**EXERCISE INSTRUCTIONS**.
Look for the word "pink" in the entries and copy every line where it shows up.

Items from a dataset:

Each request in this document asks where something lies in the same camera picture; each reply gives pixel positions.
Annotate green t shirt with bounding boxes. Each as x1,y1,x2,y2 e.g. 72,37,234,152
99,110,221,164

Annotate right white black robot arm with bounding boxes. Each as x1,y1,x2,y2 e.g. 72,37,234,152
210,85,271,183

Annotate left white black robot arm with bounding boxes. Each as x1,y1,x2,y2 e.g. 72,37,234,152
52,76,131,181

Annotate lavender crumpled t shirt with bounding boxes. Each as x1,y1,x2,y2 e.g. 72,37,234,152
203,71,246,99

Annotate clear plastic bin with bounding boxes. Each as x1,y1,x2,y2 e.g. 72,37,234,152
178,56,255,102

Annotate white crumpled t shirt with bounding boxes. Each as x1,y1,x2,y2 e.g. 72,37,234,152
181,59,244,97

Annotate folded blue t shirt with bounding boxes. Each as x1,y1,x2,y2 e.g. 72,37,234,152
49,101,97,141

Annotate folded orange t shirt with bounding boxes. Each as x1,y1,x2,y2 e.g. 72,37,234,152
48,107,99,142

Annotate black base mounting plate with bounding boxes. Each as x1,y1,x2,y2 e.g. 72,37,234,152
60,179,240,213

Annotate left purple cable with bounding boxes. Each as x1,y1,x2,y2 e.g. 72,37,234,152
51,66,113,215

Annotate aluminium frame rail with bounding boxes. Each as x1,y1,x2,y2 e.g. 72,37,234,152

* * *

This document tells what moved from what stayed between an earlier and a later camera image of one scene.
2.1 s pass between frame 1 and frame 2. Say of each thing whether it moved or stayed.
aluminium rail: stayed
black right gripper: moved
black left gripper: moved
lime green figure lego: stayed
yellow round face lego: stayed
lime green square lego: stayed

---

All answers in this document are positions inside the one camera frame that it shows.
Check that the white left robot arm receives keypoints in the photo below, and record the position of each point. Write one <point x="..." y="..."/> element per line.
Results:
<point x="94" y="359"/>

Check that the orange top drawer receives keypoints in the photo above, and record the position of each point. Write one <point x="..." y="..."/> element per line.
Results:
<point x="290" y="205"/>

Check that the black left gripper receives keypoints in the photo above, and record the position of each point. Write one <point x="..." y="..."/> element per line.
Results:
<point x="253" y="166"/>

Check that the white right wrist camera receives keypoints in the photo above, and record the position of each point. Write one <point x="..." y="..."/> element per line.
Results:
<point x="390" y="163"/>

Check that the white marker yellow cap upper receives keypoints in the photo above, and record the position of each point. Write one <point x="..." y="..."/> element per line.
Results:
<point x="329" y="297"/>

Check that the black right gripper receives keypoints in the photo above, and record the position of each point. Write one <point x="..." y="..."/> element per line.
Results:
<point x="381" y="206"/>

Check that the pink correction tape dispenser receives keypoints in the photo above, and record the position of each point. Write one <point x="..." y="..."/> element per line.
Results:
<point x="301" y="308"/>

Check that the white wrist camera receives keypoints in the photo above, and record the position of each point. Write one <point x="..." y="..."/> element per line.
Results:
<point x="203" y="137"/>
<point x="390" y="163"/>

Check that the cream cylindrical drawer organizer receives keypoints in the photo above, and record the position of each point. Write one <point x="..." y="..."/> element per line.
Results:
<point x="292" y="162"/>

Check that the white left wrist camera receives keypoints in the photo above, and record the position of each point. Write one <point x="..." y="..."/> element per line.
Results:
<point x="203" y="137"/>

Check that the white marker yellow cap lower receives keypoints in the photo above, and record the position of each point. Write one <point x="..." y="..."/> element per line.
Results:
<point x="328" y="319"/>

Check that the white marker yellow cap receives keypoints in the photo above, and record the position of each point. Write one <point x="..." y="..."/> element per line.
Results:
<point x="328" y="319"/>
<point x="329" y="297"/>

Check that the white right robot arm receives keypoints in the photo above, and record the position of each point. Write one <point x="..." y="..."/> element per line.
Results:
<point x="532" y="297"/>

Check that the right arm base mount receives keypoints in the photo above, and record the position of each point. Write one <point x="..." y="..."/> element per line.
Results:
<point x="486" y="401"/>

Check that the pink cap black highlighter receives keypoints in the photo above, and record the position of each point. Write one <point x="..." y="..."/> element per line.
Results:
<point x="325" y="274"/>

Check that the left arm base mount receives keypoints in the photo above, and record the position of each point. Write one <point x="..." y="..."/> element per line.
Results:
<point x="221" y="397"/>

**RESPONSE BOX**.
Check that the pink correction tape dispenser receives keypoints in the photo above, and record the position of each point. Write one <point x="..." y="..."/> element per line.
Check that the pink cap black highlighter receives keypoints in the photo above, and record the position of each point. Write one <point x="..." y="..."/> element per line.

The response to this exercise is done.